Since the opening of this railway and the restoration of the Gwālior fort to Sindhia in 1886, the importance of Jhānsī, both civil and military, has much increased. The native town was given up by Sindhia in exchange for the Gwālior stronghold.

The departed chief was Rājā Rāo Rāmchand. He died on August 20, 1835. His administration had been weak, and his finances were left in great disorder. Under his successor the disorder of the administration became still greater.

An adopted son passes completely out of the family of his natural, into that of his adoptive, father, all his rights and duties as a son being at the same time transferred.
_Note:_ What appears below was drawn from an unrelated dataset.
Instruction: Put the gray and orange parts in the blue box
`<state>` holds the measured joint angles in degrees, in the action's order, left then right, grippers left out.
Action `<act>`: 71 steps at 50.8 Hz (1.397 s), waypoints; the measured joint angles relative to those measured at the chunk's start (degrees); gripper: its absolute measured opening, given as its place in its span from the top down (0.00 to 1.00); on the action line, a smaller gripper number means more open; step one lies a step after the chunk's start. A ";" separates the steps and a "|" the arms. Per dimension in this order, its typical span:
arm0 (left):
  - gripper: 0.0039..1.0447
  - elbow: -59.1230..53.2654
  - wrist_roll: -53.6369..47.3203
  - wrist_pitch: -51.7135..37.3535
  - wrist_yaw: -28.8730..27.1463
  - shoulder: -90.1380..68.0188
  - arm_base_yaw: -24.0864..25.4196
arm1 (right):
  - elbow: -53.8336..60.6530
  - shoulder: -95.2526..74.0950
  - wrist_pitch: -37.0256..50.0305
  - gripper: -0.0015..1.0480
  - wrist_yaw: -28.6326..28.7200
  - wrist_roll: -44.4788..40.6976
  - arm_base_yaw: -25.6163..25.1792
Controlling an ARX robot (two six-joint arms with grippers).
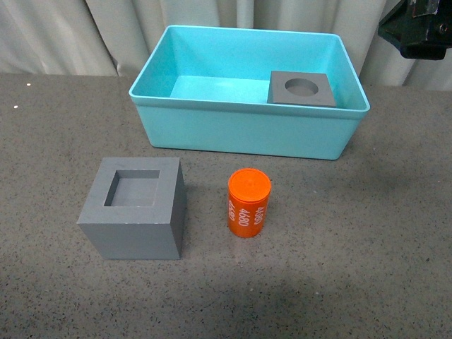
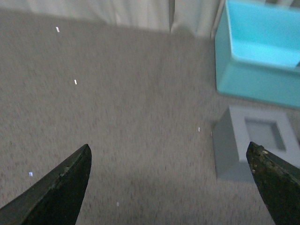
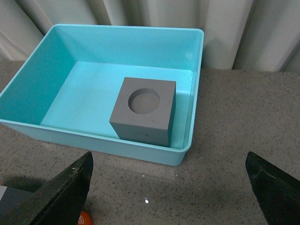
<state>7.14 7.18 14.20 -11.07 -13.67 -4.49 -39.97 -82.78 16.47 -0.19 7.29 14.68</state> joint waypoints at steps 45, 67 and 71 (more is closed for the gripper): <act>0.06 25.99 10.84 -23.19 12.41 -73.46 -7.74 | 0.02 0.07 0.04 0.09 0.00 -0.02 0.11; 0.19 32.06 9.92 -21.73 9.07 -84.89 -9.90 | 0.02 0.07 0.04 0.09 0.00 0.00 0.11; 0.33 32.68 9.68 -20.79 8.31 -85.81 -9.92 | 0.02 0.07 0.04 0.09 0.00 -0.02 0.11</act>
<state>39.81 16.86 -6.59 -2.76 -99.48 -14.41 -39.94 -82.72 16.51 -0.19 7.27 14.79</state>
In this case, the adoption had not really taken place, and the lad’s duty to his living natural father remained unaffected.

The ‘prāyaschit’ is an expiating atonement by which the person humbles himself in public. It is often imposed for crimes committed in a former birth, as indicated by inflictions suffered in this. Leprosy and childlessness are among the afflictions supposed to prove the sinfulness of the sufferer in some former birth, perhaps thousands of years ago.
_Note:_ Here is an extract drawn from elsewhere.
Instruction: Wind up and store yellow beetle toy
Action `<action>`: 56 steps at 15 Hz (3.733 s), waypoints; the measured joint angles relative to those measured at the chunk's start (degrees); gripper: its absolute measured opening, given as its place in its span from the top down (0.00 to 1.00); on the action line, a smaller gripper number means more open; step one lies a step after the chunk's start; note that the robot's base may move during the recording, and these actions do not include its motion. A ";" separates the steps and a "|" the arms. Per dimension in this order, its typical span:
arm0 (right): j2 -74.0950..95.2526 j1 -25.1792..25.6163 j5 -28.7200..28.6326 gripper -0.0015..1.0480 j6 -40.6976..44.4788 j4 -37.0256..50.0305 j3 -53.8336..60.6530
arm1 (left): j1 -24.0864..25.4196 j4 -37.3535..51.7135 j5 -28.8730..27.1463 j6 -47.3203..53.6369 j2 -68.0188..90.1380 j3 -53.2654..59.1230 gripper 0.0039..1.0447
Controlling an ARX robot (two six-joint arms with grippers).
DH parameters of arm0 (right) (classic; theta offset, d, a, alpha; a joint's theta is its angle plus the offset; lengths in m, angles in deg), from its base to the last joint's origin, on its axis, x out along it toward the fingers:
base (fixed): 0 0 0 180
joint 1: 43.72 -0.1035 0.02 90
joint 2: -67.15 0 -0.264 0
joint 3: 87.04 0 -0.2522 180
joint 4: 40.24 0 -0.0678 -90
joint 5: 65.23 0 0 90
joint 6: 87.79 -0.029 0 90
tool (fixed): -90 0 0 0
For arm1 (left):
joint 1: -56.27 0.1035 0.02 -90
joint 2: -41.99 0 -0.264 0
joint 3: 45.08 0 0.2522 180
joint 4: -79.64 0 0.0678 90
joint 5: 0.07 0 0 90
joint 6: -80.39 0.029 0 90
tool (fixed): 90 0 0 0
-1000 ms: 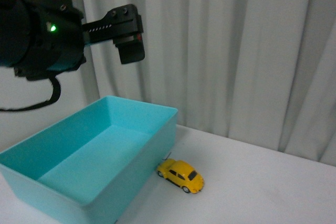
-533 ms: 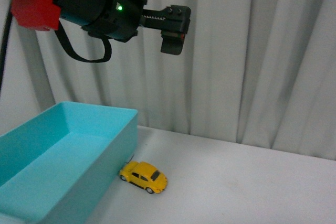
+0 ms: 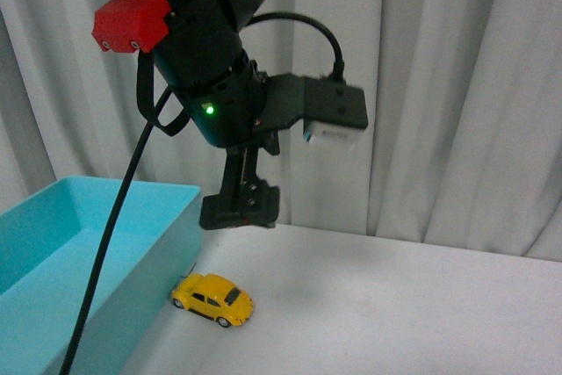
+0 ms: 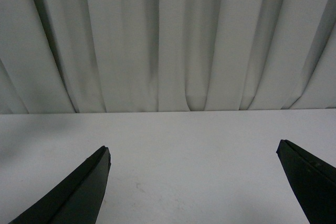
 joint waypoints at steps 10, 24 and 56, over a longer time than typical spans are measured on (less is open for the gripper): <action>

The poor young widow died of grief some months after my visit; her spirits never rallied after the death of her husband, and she never ceased to regret that she had not burned herself with his remains. The people of Jhānsī generally believe that the prince’s mother brought about his death by (dīnāī) slow poison, and I am afraid that that was the impression on the mind of the poor widow.

Considering the fact that, ’till the final decision, the widow of the late chief was to be considered the sovereign’, it would be difficult to justify the author’s decision to call upon the ‘uncle’ first. The reigning sovereign was clearly entitled to the first visit. Questions of precedence, salutes, and etiquette are as the very breath of their nostrils to the Indian nobility.
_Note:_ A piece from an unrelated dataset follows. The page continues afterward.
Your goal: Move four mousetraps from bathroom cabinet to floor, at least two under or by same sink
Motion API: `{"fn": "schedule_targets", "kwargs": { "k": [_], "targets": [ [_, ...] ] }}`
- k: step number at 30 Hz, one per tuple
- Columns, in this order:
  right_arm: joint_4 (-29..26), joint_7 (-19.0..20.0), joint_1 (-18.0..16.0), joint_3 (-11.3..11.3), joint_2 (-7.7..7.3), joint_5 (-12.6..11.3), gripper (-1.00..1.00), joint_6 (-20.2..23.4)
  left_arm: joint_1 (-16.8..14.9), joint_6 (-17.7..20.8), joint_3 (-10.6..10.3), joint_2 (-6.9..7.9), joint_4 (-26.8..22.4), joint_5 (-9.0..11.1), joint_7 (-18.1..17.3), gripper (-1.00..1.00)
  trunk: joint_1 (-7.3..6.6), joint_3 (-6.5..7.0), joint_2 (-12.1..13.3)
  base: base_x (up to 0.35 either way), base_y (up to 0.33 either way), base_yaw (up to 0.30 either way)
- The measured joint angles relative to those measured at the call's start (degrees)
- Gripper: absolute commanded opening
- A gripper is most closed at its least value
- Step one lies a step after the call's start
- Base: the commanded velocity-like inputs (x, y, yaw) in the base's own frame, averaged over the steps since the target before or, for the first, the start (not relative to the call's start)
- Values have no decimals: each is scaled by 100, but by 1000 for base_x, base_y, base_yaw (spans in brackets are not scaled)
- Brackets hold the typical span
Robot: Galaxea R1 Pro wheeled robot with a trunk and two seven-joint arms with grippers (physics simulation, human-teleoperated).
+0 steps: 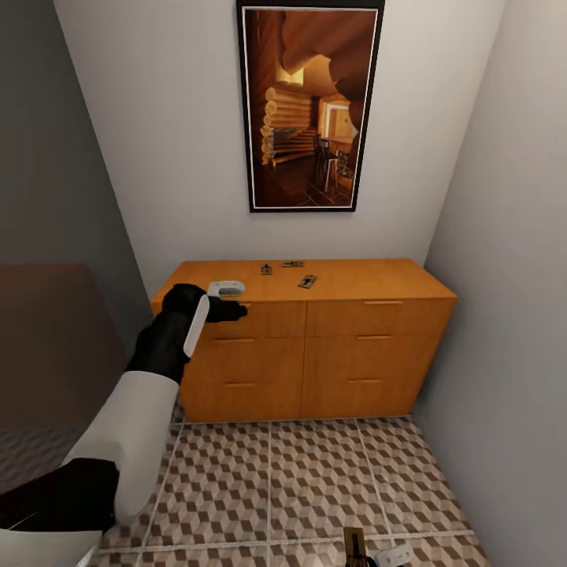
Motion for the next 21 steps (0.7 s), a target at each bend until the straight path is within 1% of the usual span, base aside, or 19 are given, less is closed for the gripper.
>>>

The estimate of the population was probably excessive. The population in 1891, including the cantonments, was 53,779, and 70,208 in 1911. The fort of Gwālior and the cantonment of Morār were surrendered by the Government of India to Sindhia in exchange for the fort and town of Jhānsī on March 10, 1886. Sindhia also relinquished fifty-eight villages in exchange for thirty given up by the Government of India, the difference in value being adjusted by cash payments. The arrangements were finally sanctioned by Lord Dufferin on June 13, 1888.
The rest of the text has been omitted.